> [PROBLEM REQUIREMENTS]: Write out the records again, exactly. Nothing may be dropped.

(Collected data)

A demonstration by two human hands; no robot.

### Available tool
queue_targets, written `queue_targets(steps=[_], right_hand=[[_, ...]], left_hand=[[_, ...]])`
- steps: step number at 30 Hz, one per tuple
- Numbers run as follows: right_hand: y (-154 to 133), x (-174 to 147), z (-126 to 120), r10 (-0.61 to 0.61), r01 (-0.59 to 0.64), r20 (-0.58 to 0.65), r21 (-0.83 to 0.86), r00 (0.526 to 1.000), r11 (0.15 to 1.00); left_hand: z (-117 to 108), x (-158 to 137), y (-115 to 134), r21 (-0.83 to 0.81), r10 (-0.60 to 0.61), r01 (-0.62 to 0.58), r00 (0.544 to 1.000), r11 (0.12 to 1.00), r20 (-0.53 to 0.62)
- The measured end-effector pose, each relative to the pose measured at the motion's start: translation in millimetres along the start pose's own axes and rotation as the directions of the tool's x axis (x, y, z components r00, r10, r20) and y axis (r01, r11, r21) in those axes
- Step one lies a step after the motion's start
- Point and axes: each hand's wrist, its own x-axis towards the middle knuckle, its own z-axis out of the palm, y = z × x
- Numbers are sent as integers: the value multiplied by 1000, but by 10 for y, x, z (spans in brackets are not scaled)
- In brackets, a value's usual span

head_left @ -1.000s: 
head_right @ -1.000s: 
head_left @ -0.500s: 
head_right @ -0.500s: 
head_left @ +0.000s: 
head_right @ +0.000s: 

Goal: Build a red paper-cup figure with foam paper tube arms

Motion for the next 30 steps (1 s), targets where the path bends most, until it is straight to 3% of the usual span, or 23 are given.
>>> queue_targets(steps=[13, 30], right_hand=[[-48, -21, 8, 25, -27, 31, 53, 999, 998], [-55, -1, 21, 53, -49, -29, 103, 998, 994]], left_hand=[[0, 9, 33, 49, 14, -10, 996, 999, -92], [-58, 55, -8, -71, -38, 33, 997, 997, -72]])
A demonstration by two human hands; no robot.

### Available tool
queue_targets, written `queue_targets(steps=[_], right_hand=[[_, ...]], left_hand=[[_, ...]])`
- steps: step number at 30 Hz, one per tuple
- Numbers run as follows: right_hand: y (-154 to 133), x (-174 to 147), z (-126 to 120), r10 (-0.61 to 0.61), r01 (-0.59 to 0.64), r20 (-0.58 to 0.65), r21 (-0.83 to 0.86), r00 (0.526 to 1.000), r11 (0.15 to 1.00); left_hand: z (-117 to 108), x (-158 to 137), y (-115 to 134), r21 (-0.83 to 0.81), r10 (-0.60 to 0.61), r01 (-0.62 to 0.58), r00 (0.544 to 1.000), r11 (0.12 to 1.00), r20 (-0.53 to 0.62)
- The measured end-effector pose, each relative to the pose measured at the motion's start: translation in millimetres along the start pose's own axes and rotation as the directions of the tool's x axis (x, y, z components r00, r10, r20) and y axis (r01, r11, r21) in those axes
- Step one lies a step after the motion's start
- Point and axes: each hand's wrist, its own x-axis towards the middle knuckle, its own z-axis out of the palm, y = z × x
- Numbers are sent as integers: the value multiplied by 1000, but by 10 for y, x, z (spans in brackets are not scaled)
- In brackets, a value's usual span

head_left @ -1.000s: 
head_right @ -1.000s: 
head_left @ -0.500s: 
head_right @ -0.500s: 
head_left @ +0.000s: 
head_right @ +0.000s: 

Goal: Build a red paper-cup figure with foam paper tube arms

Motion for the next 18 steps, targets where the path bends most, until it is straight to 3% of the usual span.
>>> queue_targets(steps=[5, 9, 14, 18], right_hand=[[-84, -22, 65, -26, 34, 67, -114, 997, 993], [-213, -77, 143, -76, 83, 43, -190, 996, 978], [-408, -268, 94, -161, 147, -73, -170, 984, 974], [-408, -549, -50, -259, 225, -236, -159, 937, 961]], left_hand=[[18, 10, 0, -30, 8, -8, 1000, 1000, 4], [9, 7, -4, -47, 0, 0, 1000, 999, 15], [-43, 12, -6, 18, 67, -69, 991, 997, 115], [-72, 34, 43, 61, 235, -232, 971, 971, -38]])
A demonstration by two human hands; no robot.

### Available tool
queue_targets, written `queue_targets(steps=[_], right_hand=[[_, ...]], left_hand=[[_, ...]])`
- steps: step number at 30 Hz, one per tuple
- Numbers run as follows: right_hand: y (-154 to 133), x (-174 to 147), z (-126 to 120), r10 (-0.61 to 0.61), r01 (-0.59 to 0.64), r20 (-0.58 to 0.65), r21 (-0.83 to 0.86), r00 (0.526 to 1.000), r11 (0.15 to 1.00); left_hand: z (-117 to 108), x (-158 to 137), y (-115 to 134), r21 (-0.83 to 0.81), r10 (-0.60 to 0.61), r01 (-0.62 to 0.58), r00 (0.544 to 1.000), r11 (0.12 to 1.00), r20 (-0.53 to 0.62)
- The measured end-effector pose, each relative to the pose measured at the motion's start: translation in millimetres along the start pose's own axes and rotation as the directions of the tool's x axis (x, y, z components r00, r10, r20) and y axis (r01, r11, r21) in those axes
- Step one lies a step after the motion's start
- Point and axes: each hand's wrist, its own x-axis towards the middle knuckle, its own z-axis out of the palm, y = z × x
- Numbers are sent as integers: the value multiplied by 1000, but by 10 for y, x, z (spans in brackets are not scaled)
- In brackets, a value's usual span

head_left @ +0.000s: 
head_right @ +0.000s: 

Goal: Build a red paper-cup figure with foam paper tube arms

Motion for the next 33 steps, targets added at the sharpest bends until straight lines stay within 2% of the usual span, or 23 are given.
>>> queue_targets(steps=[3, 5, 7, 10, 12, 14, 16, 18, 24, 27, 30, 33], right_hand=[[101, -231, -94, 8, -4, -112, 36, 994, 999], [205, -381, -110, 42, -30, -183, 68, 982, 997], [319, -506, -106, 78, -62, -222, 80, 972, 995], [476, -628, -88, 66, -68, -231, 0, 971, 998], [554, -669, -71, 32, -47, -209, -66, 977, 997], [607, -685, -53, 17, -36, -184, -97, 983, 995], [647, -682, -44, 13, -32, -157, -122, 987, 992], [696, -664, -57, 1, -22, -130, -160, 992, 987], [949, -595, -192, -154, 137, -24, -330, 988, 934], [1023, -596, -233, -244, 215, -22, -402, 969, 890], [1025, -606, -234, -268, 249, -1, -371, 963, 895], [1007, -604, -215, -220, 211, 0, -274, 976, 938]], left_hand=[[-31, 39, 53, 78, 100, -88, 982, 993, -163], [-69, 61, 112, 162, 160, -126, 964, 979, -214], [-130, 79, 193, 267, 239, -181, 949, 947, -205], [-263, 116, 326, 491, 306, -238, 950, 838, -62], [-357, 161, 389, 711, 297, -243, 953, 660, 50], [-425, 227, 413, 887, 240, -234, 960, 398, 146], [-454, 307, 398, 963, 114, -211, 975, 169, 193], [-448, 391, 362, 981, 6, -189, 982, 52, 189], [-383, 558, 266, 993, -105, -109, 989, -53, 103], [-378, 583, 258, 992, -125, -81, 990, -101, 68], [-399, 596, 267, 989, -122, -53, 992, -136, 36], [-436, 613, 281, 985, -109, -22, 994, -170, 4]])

> [RESPONSE AREA]:
A demonstration by two human hands; no robot.

### Available tool
queue_targets, written `queue_targets(steps=[_], right_hand=[[_, ...]], left_hand=[[_, ...]])`
- steps: step number at 30 Hz, one per tuple
- Numbers run as follows: right_hand: y (-154 to 133), x (-174 to 147), z (-126 to 120), r10 (-0.61 to 0.61), r01 (-0.59 to 0.64), r20 (-0.58 to 0.65), r21 (-0.83 to 0.86), r00 (0.526 to 1.000), r11 (0.15 to 1.00); left_hand: z (-117 to 108), x (-158 to 137), y (-115 to 134), r21 (-0.83 to 0.81), r10 (-0.60 to 0.61), r01 (-0.62 to 0.58), r00 (0.544 to 1.000), r11 (0.12 to 1.00), r20 (-0.53 to 0.62)
- The measured end-effector pose, each relative to the pose measured at the motion's start: translation in millimetres along the start pose's own axes and rotation as the directions of the tool's x axis (x, y, z components r00, r10, r20) and y axis (r01, r11, r21) in those axes
- Step one lies a step after the motion's start
- Point and axes: each hand's wrist, its own x-axis towards the middle knuckle, its own z-axis out of the palm, y = z × x
- Numbers are sent as integers: the value multiplied by 1000, but by 10 for y, x, z (spans in brackets are not scaled)
- In brackets, a value's usual span

head_left @ -1.000s: 
head_right @ -1.000s: 
head_left @ -0.500s: 
head_right @ -0.500s: 
head_left @ +0.000s: 
head_right @ +0.000s: 

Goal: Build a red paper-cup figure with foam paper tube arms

Motion for the next 30 steps (1 s), targets where the path bends most, until it is straight to 3% of the usual span, or 23 are given.
>>> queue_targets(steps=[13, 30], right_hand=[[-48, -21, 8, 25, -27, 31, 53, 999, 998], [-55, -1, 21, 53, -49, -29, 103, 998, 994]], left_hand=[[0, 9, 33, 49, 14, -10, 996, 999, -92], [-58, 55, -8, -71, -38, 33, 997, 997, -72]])
A demonstration by two human hands; no robot.

### Available tool
queue_targets, written `queue_targets(steps=[_], right_hand=[[_, ...]], left_hand=[[_, ...]])`
- steps: step number at 30 Hz, one per tuple
- Numbers run as follows: right_hand: y (-154 to 133), x (-174 to 147), z (-126 to 120), r10 (-0.61 to 0.61), r01 (-0.59 to 0.64), r20 (-0.58 to 0.65), r21 (-0.83 to 0.86), r00 (0.526 to 1.000), r11 (0.15 to 1.00); left_hand: z (-117 to 108), x (-158 to 137), y (-115 to 134), r21 (-0.83 to 0.81), r10 (-0.60 to 0.61), r01 (-0.62 to 0.58), r00 (0.544 to 1.000), r11 (0.12 to 1.00), r20 (-0.53 to 0.62)
- The measured end-effector pose, each relative to the pose measured at the motion's start: translation in millimetres along the start pose's own axes and rotation as the directions of the tool's x axis (x, y, z components r00, r10, r20) and y axis (r01, r11, r21) in those axes
- Step one lies a step after the motion's start
- Point and axes: each hand's wrist, its own x-axis towards the middle knuckle, its own z-axis out of the palm, y = z × x
- Numbers are sent as integers: the value multiplied by 1000, but by 10 for y, x, z (spans in brackets are not scaled)
- In brackets, a value's usual span

head_left @ -1.000s: 
head_right @ -1.000s: 
head_left @ -0.500s: 
head_right @ -0.500s: 
head_left @ +0.000s: 
head_right @ +0.000s: 

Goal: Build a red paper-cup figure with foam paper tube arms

Motion for the next 18 steps, targets where the path bends most, until it is straight to 3% of the usual span.
>>> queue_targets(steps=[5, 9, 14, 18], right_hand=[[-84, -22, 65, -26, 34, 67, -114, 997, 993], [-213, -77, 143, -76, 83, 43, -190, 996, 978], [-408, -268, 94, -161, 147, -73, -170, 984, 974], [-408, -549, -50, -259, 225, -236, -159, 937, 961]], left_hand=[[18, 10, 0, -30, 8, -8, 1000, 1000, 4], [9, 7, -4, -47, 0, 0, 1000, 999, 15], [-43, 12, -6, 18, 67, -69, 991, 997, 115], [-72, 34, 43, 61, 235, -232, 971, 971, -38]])
A demonstration by two human hands; no robot.

### Available tool
queue_targets, written `queue_targets(steps=[_], right_hand=[[_, ...]], left_hand=[[_, ...]])`
- steps: step number at 30 Hz, one per tuple
- Numbers run as follows: right_hand: y (-154 to 133), x (-174 to 147), z (-126 to 120), r10 (-0.61 to 0.61), r01 (-0.59 to 0.64), r20 (-0.58 to 0.65), r21 (-0.83 to 0.86), r00 (0.526 to 1.000), r11 (0.15 to 1.00); left_hand: z (-117 to 108), x (-158 to 137), y (-115 to 134), r21 (-0.83 to 0.81), r10 (-0.60 to 0.61), r01 (-0.62 to 0.58), r00 (0.544 to 1.000), r11 (0.12 to 1.00), r20 (-0.53 to 0.62)
- The measured end-effector pose, each relative to the pose measured at the motion's start: translation in millimetres along the start pose's own axes and rotation as the directions of the tool's x axis (x, y, z components r00, r10, r20) and y axis (r01, r11, r21) in those axes
- Step one lies a step after the motion's start
- Point and axes: each hand's wrist, its own x-axis towards the middle knuckle, its own z-axis out of the palm, y = z × x
- Numbers are sent as integers: the value multiplied by 1000, but by 10 for y, x, z (spans in brackets are not scaled)
- In brackets, a value's usual span

head_left @ +0.000s: 
head_right @ +0.000s: 

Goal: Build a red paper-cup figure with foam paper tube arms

Motion for the next 33 steps, targets added at the sharpest bends until straight lines stay within 2% of the usual span, or 23 are given.
>>> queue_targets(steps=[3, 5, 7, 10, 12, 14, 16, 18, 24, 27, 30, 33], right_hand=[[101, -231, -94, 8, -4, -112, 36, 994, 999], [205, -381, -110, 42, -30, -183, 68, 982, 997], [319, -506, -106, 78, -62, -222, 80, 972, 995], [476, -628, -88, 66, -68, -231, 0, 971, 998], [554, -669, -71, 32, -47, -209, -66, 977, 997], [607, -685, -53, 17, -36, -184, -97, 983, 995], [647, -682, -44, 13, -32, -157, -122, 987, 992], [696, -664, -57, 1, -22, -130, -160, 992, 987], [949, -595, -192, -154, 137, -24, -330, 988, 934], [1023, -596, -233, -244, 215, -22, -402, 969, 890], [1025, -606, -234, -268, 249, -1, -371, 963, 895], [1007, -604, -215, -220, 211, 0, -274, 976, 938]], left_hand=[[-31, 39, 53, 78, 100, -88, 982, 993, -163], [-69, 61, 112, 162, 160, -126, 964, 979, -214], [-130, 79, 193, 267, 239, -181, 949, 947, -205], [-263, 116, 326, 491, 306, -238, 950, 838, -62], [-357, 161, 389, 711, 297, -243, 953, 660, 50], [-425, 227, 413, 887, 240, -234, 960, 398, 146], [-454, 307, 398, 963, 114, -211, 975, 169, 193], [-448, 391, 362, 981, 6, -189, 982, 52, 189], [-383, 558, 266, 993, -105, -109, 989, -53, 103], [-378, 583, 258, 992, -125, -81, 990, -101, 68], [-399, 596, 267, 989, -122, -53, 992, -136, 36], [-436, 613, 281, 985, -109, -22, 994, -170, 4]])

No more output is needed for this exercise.